BEGIN
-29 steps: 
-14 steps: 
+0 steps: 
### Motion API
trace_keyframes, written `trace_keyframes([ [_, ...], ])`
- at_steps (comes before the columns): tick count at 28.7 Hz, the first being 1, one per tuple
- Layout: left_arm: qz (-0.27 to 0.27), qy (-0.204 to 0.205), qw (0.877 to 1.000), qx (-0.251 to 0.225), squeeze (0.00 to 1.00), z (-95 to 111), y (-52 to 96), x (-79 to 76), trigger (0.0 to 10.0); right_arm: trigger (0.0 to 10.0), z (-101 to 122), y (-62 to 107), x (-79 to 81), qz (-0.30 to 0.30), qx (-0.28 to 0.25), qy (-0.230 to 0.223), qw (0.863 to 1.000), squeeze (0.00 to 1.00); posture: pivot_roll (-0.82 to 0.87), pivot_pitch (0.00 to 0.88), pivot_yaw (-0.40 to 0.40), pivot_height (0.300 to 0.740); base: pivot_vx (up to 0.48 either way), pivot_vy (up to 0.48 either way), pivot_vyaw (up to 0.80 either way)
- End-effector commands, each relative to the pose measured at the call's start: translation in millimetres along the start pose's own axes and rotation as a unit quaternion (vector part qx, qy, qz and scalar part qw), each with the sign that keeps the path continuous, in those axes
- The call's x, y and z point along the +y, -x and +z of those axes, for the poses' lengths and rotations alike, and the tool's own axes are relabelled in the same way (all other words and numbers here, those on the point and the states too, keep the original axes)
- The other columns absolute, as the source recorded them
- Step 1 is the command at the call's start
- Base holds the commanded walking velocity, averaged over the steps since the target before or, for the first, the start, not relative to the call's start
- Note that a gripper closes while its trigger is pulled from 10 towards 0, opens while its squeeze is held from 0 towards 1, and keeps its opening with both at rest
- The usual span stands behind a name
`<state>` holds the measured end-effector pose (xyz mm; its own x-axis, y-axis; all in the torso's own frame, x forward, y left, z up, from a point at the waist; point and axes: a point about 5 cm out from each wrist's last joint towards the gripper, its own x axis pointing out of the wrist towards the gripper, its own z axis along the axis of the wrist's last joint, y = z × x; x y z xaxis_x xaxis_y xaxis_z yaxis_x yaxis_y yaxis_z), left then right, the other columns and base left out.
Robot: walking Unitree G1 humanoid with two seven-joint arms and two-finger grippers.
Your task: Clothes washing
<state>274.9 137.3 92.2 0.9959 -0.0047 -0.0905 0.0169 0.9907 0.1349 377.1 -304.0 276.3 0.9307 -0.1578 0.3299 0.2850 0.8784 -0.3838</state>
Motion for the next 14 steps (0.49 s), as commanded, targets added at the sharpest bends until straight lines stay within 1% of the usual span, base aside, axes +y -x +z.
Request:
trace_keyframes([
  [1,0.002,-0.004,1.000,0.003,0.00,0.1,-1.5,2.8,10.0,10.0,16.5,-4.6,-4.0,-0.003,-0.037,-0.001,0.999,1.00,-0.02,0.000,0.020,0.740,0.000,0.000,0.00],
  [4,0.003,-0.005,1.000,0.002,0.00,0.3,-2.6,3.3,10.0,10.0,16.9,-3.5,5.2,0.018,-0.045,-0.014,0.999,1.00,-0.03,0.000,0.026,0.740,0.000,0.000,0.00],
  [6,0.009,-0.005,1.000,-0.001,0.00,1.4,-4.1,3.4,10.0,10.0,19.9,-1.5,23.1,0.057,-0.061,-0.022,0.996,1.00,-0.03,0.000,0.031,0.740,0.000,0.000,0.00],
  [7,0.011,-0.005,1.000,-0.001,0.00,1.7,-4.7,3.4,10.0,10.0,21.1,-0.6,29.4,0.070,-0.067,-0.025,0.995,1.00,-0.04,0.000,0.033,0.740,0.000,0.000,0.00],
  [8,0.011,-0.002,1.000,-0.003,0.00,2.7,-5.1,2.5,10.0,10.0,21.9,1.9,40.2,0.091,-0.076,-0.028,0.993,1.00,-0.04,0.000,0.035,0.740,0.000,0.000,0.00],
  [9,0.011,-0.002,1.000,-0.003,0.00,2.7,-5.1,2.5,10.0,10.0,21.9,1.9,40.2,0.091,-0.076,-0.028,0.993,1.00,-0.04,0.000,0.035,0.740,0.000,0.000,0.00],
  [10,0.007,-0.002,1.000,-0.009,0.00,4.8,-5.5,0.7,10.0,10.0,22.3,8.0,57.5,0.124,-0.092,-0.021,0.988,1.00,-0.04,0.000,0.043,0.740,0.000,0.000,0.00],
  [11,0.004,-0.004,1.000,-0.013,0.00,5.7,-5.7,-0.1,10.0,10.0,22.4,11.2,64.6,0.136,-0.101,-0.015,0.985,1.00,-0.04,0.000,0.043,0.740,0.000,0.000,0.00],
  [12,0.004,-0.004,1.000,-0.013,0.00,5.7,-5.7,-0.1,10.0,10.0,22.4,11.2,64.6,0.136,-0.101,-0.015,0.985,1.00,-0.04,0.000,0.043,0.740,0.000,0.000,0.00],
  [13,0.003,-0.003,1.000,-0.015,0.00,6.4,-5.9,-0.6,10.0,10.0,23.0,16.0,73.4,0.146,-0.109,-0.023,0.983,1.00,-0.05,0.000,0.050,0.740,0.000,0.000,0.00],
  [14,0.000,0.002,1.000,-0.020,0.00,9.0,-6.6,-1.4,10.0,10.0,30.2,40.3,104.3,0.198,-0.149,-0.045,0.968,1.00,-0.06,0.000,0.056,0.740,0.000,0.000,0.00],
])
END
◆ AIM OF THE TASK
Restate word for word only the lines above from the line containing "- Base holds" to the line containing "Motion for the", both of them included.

◆ WORKED SOLUTION
- Base holds the commanded walking velocity, averaged over the steps since the target before or, for the first, the start, not relative to the call's start
- Note that a gripper closes while its trigger is pulled from 10 towards 0, opens while its squeeze is held from 0 towards 1, and keeps its opening with both at rest
- The usual span stands behind a name
`<state>` holds the measured end-effector pose (xyz mm; its own x-axis, y-axis; all in the torso's own frame, x forward, y left, z up, from a point at the waist; point and axes: a point about 5 cm out from each wrist's last joint towards the gripper, its own x axis pointing out of the wrist towards the gripper, its own z axis along the axis of the wrist's last joint, y = z × x; x y z xaxis_x xaxis_y xaxis_z yaxis_x yaxis_y yaxis_z), left then right, the other columns and base left out.
Robot: walking Unitree G1 humanoid with two seven-joint arms and two-finger grippers.
Your task: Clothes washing
<state>274.9 137.3 92.2 0.9959 -0.0047 -0.0905 0.0169 0.9907 0.1349 377.1 -304.0 276.3 0.9307 -0.1578 0.3299 0.2850 0.8784 -0.3838</state>
Motion for the next 14 steps (0.49 s), as commanded, targets added at the sharpest bends until straight lines stay within 1% of the usual span, base aside, axes +y -x +z.

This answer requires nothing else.